Data Collectors Overview

Data Collector is an execution engine that works directly with Control Hub. You install Data Collectors in your corporate network, which can be on-premises or on a protected cloud computing platform, and then register them to work with Control Hub.

Each registered Data Collector serves as either an authoring or an execution Data Collector. Use an authoring Data Collector to design pipelines and to create connections. Use an execution Data Collector to execute standalone and cluster pipelines run from Control Hub jobs.

A single Data Collector can serve both purposes. However, StreamSets recommends dedicating each Data Collector as either an authoring or execution Data Collector.

Control Hub monitors the resources that each Data Collector uses. Control Hub only starts jobs on a Data Collector that has not reached any resource thresholds.

Install and register Data Collectors in one of the following ways:

Manually administer

Install individual Data Collectors and then register them to work with Control Hub. Manually administer and upgrade each Data Collector individually.

You might want to install and manually administer a small number of authoring Data Collectors used to design pipelines. You can manually administer a single authoring Data Collector that all data engineers can use. Or you can manually administer multiple authoring Data Collectors, granting only a few data engineers access to each instance.
Automatically provision

Automatically provision Data Collectors on a Kubernetes container orchestration framework. Create a Control Hub Provisioning Agent for each Kubernetes cluster where you want to provision Data Collectors. A Provisioning Agent is a containerized application that runs in your Kubernetes cluster. It uses deployments that you configure to automatically provision Data Collector Docker containers in the cluster - including deploying, registering, starting, scaling, and stopping the Data Collector containers.

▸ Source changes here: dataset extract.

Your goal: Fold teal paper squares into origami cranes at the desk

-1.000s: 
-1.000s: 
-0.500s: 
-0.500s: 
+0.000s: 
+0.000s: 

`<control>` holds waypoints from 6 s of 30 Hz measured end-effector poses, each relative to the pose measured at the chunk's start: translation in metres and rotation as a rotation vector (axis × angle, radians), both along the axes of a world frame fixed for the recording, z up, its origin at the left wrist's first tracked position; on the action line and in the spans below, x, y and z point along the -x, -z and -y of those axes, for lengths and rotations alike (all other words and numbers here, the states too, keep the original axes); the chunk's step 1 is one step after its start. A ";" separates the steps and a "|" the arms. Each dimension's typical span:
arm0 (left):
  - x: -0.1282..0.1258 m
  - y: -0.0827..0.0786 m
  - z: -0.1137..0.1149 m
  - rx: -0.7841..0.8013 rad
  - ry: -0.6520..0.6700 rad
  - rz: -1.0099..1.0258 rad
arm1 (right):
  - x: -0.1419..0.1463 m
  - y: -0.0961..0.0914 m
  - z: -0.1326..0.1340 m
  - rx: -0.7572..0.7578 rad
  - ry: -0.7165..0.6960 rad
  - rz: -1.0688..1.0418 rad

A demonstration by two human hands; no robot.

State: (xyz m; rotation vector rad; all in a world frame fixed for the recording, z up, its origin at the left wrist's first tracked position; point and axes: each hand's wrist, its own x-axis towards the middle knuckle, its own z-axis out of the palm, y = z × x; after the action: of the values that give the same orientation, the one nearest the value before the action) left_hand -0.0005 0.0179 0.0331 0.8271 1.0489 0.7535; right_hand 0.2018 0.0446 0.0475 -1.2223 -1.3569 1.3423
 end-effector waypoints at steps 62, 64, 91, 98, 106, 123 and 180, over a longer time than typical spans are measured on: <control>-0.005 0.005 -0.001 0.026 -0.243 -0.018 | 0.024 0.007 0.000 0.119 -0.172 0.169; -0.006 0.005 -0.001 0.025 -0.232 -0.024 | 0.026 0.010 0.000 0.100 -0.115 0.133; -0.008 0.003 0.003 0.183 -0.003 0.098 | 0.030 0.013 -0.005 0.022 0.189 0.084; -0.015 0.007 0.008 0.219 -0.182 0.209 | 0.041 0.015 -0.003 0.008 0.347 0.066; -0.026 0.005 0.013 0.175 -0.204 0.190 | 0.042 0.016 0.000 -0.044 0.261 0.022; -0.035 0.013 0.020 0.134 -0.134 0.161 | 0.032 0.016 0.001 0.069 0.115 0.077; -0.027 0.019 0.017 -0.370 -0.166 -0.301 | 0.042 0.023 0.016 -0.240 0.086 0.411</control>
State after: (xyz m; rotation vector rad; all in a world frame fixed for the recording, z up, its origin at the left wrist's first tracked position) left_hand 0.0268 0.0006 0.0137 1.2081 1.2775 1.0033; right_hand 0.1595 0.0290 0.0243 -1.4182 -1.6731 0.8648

Use provisioning to reduce the overhead of managing a large number of Data Collector installations. Instead, you can manage a central Kubernetes cluster used to run multiple Data Collector containers.

Provisioning is especially useful when you require a large number of execution Data Collectors to run jobs. When you provision Data Collectors, you benefit from all of the features that both Docker and Kubernetes offer - including easily scaling Data Collector containers and updating Data Collector containers to a new image with a different Data Collector version or with different configurations.

For more information about provisioning, see Provisioned Data Collectors Overview.

All registered Data Collectors - either manually administered or automatically provisioned - function in the same way.


You might find that you will manually administer a single authoring Data Collector used to design pipelines and then automatically provision a larger number of execution Data Collectors.

Let's look at an example of how you might want to use both methods of registering Data Collectors:
Manually administer a single authoring Data Collector
Your organization has four data engineers who use the Control Hub Pipeline Designer to design pipelines. You install Data Collector on an on-premises machine. You register this Data Collector with Control Hub and assign the Authoring label to this Data Collector.
The data engineers select this authoring Data Collector in Pipeline Designer to design, preview, and test their pipelines. When the data engineers finish designing pipelines, they publish the pipelines for job execution.
Automatically provision multiple execution Data Collectors
Your organization has multiple data centers located in different geographic regions. Each data center has its own Kubernetes cluster. You want to automatically provision Data Collectors in the Kubernetes clusters because you want to reduce the overhead of managing and upgrading a large number of Data Collector installations. In addition, you'll need to regularly scale the number of Data Collectors running jobs during peak performance times.
You create one Provisioning Agent for the Kubernetes cluster in the western region data center and another Provisioning Agent for the Kubernetes cluster in the eastern region data center. You create one deployment for each Provisioning Agent - assigning the label WestDataCenter to one deployment and the label EastDataCenter to the other deployment.
When the DevOps engineers create jobs, they select the appropriate data center label to ensure that the jobs are started on the group of Data Collector containers deployed to the Kubernetes cluster for that data center.
During times of high performance, DevOps engineers simply modify a provisioning deployment to scale the number of Data Collectors up. The Provisioning Agent automatically deploys, registers, and starts additional Data Collector containers that run additional remote pipeline instances for jobs running on that deployment.

Data Collector Versions

StreamSets recommends using the latest version of Data Collector with Control Hub to ensure that you can use the newest features.

You can register earlier Data Collector versions. You can even register Data Collectors of different versions. However, since Data Collector functionality can differ from version to version, use an authoring Data Collector that is the same version as the execution Data Collectors that you intend to use to run the pipeline. Using a different Data Collector version can result in a pipeline that is invalid for execution Data Collectors.

For example, if the authoring Data Collector is a more recent version than the execution Data Collector, pipelines might include a stage, stage library, or stage functionality that does not exist in the execution Data Collector.

In addition, ensure that all execution Data Collectors assigned the same label are the same Data Collector version.

When you start a job on a group of Data Collectors with the same label, any of the Data Collectors can run a pipeline instance for the job. As a result, all Data Collectors that function as a group must use the same Data Collector version and must have an identical configuration to ensure consistent processing.

For the minimum Data Collector versions that Control Hub supports, see Control Hub Requirements.